Kawasan yang akhirnya terbengkalai ketika ditinggalkan para Portugis hitam kemudian bersemi kembali ketika masa budi daya kopi, hingga akhirnya bertransformasi menjadi perkebunan kina, teh, kentang dan havermut, serta yang paling besar adalah kawasan peternakannya yang ketika tahun 1933 memiliki 3.500 ekor sapi. Bahkan ketika masa puncak perkebunan teh di kawasan ini pada 17 Juni 1882, kawasan Lembang seutuhnya dijadikan distrik teh, yang pada akhirnya tanggal tersebut dipakai sebagai hari jadi Kecamatan Lembang.

Kisah Baroe Adjak  sengaja saya tuliskan dengan singkat, padat, dan mudah dimengerti para pembaca. Buku tersebut juga dilengkapi dengan belasan foto yang langka, karena sebagian besar adalah koleksi dari pada narasumber. Sengaja saya membuat buku  yang tipis, agar para pembaca tidak butuh waktu lama dalam membaca buku tersebut hingga selesai, dan sengaja buku ini  saya buat kecil, agar buku ini mudah dibawa ke mana-mana. Karena selain sebagai penulis saya juga adalah seorang pemandu sejarah, yang sangat terbantu apabila ada sebuah sumber buku yang ringkas untuk dibawa berjalan sambil memandu. Jadi buku ini kecil karena berukuran A5 dengan 56 halaman saja, namun memuat semua informasi tentang Baroe Adjak dengan lengkap, dilengkapi juga dengan foto dokumentasi kawasan yang jelas karena dilengkapi dengan peta  sehingga buku ini nantinya dapat membantu memandu para pembaca apabila akan langsung mengunjungi kawasan Baroe Adjak.

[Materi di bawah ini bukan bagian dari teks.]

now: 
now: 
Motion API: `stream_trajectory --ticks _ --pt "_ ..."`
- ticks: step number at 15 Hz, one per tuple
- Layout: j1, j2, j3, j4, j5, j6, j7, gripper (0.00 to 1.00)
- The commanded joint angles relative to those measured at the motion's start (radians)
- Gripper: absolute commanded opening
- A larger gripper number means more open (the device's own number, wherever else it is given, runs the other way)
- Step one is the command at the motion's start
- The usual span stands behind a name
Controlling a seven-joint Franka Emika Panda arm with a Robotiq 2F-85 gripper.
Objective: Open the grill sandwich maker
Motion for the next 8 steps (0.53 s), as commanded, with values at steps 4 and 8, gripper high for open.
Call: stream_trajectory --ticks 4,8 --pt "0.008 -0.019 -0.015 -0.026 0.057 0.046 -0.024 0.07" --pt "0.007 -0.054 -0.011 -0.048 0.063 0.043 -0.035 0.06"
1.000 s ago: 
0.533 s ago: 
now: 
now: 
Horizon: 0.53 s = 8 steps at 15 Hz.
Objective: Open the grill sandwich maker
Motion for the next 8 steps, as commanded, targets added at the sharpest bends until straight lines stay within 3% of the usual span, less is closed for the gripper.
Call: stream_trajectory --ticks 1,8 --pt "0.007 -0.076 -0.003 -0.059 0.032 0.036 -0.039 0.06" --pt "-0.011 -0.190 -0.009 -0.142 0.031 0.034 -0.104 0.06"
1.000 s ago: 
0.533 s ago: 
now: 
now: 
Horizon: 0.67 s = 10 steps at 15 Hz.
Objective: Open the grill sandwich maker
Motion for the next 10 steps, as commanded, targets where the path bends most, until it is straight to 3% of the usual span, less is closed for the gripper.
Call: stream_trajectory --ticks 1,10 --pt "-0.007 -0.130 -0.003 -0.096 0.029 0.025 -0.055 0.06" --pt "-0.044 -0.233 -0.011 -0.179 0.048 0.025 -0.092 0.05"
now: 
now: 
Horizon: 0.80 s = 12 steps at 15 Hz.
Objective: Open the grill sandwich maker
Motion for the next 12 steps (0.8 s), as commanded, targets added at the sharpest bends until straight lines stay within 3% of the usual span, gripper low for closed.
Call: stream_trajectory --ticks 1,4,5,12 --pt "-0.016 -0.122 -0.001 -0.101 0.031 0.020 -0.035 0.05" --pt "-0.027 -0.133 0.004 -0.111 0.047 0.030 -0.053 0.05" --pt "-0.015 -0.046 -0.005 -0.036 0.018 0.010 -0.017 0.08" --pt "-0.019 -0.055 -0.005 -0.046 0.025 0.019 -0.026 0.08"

Namun buku ini saya cetak terbatas, dan Alhamdulillah dalam waktu kurang dari dua hari buku saya ini telah habis terjual. Terima kasih saya ucapkan sebesar- besarnya kepada para narasumber, kepada pada rekan dan sahabat yang telah mendukung pengumpulan data dan kepada teh Sherly dan teh Hetty yang telah membantu proses edit dan layout. Semoga buku ini dapat memberikan romansa seutuhnya kepada para pembaca untuk Lembang, khususnya kawasan Baroe Adjak. Seperti romansa yang saya rasakan di tempat ini yang akan terus menetap selamanya. 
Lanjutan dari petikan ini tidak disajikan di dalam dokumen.